Care to explain this statement ? :confused1:

I think they are a great exercise for the side delt just use a slow controlled tempo as its easy to go too heavy.


----------



## Jake1436114563 (May 9, 2008)

Post should be in the bodybuilding thread. It's useless for powerlifting.

Still don't think they are that good, I may be biased as I always pull my right delt doing them though, haha.

OHP's will make your shoulders bigger (hence wider), agree?


----------



## Testoholic (Jun 13, 2009)

Jake said:


> Absolutely **** exercise. Best used by advanced bodybuilders.
> 
> If you want your shoulders to grow focus on increasing you OHP.
> 
> Hang Clean and press is good as well (hits upper back and traps as well as deltoids).





Lois_Lane said:


> Care to explain this statement ? :confused1:
> 
> I think they are a great exercise for the side delt just use a slow controlled tempo as its easy to go too heavy.

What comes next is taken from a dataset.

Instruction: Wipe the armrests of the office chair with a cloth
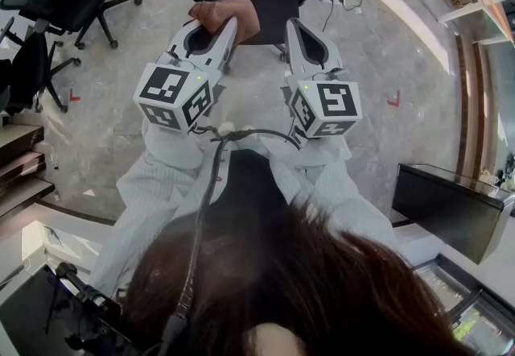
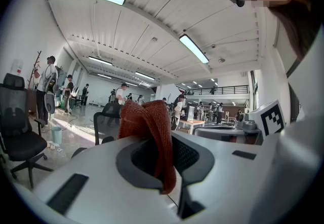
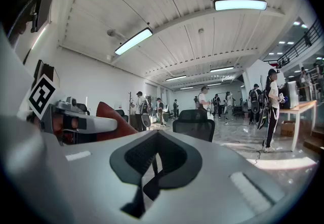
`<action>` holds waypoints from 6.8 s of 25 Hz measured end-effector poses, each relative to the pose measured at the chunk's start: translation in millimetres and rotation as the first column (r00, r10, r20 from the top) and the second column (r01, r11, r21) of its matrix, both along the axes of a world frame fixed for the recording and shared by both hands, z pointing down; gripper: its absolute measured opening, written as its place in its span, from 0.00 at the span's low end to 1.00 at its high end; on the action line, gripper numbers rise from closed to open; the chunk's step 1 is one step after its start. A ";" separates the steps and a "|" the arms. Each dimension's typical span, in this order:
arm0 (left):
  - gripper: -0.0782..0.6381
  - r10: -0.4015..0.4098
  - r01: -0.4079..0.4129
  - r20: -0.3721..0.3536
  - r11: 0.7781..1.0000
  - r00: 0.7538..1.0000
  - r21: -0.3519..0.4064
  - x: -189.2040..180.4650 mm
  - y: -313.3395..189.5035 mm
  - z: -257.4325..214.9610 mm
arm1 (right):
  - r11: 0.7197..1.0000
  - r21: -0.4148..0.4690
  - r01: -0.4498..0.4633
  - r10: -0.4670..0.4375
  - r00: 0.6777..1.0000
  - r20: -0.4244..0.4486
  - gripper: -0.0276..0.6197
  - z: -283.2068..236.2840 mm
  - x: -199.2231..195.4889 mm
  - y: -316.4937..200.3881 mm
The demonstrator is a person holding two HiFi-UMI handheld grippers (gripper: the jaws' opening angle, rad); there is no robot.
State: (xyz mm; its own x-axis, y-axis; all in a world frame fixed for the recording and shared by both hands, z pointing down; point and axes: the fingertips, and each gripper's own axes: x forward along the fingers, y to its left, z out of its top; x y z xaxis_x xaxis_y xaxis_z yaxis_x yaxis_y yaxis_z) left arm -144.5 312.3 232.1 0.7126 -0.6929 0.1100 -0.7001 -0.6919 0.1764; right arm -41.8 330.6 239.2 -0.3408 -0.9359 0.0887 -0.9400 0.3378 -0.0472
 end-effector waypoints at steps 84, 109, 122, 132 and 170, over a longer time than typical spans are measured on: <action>0.16 -0.068 0.278 0.326 0.699 0.943 -0.658 -166.9 -513.7 362.6 | 0.895 -0.402 0.193 -0.220 0.975 -0.021 0.04 208.2 -165.0 -489.9; 0.16 -0.208 0.332 0.262 0.674 0.943 -0.660 -186.5 -441.3 328.5 | 0.880 -0.395 0.263 -0.275 0.961 0.028 0.04 178.7 -166.9 -469.9; 0.16 -0.079 0.282 0.343 0.752 0.936 -0.596 -157.4 -623.9 366.8 | 0.867 -0.465 0.176 -0.201 0.980 -0.003 0.04 217.0 -158.5 -502.9; 0.16 -0.053 0.293 0.351 0.672 0.935 -0.680 -168.9 -568.5 379.2 | 0.875 -0.452 0.175 -0.190 0.982 0.013 0.04 209.9 -151.6 -499.4; 0.16 -0.079 0.278 0.305 0.665 0.949 -0.693 -190.1 -417.1 351.4 | 0.886 -0.402 0.232 -0.230 0.972 0.054 0.04 188.9 -177.7 -453.9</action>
State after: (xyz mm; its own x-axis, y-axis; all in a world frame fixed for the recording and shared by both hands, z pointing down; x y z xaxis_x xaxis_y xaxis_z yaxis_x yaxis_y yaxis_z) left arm -334.6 -104.8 583.5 0.4673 -0.4356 0.7693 -0.8830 -0.2735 0.3814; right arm -219.4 -123.3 428.1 -0.5442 -0.7153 0.4383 -0.8373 0.4961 -0.2299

agreed, how you can call them a **** exercise i dont know. :confused1: have been doing them for years, slow and controlled, my delts are my best feature IMO and im constantly complimented on my shoulder width which in a fair part is down to that very exercise...


----------



## Jake1436114563 (May 9, 2008)

They're **** because they have literally no effect on the bench, squat or deadlift strength. This is the powerlifting forum is it not.

I think the OP is a newb, so the best advice is to stick to heavy OHP's. End of.


----------



## dudz (Oct 27, 2008)

I don't really like lateral raises, they do work for me although they cause a bit of discomfort in my left shoulder (sh*it form maybe?).


----------



## bigalbib (Aug 4, 2008)

Sorry if i put this thread on the powerlifting forum but i am a newbie & just wanted some advice on it, i will be more carefull in future....


----------



## Jake1436114563 (May 9, 2008)

thought you may be a newb buddy. No worries tho.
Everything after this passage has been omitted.